Hypersonica — Munich

The roughly two-year-old Bavarian startup is designing a reusable vehicle that can sprint past Mach 5 [five times the speed of sound], drop a microsanotifyite (or a defence payload) into orbit and glide home for another flight. Mastering that kind of hypersonic choreography could give Europe its own rapid-response launch and testbed capability — something currently bought from the US or left to paper studies. If it works, it could rewrite both Europe’s tech credibility and its security posture.

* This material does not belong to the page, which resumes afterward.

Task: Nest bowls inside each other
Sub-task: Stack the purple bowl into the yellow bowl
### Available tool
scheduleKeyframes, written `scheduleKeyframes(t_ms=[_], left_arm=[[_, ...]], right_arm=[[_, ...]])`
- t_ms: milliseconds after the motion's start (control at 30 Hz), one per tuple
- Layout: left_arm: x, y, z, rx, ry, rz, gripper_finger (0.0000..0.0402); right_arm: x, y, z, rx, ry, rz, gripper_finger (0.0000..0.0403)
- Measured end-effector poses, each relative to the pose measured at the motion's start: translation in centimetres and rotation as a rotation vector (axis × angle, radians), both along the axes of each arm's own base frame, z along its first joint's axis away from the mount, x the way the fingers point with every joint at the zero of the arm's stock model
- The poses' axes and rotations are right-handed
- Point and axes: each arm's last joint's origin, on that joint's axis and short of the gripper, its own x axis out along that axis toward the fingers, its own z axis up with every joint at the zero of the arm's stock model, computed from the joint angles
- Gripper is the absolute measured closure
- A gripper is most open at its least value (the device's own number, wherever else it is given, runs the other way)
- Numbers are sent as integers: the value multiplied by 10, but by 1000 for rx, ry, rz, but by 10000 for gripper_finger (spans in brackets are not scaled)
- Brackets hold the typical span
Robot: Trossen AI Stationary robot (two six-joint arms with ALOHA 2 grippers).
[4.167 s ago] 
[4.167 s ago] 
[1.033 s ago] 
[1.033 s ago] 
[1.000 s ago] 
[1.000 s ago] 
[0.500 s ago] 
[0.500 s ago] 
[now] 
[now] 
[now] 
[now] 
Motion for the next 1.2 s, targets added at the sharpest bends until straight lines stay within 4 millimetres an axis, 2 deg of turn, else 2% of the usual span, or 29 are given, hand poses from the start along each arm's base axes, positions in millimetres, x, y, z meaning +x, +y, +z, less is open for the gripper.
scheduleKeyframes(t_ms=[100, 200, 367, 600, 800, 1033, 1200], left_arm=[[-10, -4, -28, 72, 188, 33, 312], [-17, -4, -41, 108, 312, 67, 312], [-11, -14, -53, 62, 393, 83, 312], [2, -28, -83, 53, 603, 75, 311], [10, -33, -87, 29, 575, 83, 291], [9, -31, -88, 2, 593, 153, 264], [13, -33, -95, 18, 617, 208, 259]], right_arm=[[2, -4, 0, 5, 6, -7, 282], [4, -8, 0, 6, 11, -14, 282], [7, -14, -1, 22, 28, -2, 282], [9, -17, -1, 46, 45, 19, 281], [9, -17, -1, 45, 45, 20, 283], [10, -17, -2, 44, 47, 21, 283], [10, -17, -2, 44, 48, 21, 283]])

Joram Voelklein, founding partner at Alpine Space Ventures 

Alpine Space Ventures is a Munich-based VC firm investing in early-stage spacetech startups. Its portfolio includes Reflex Aerospace and Morpheus Space. 

LiveEO — Berlin 

The full utilisation of Earth observation data by indusattempt and government represents a massive opportunity for value creation — if done right. LiveEO’s solution lowers the barriers to accessing and utilising geospatial data for enterprise customers [like railway or consumer goods companies].

Gate Space — Vienna and San Francisco 

As orbits become more congested and operational complexity increases, addressing in-space mobility is becoming an increasingly relevant challenge — one that Gate Space is working to solve. We appreciate Gate Space’s hardware-rich approach and the fact that it is rapidly prototyping countless engine versions to optimise its designs.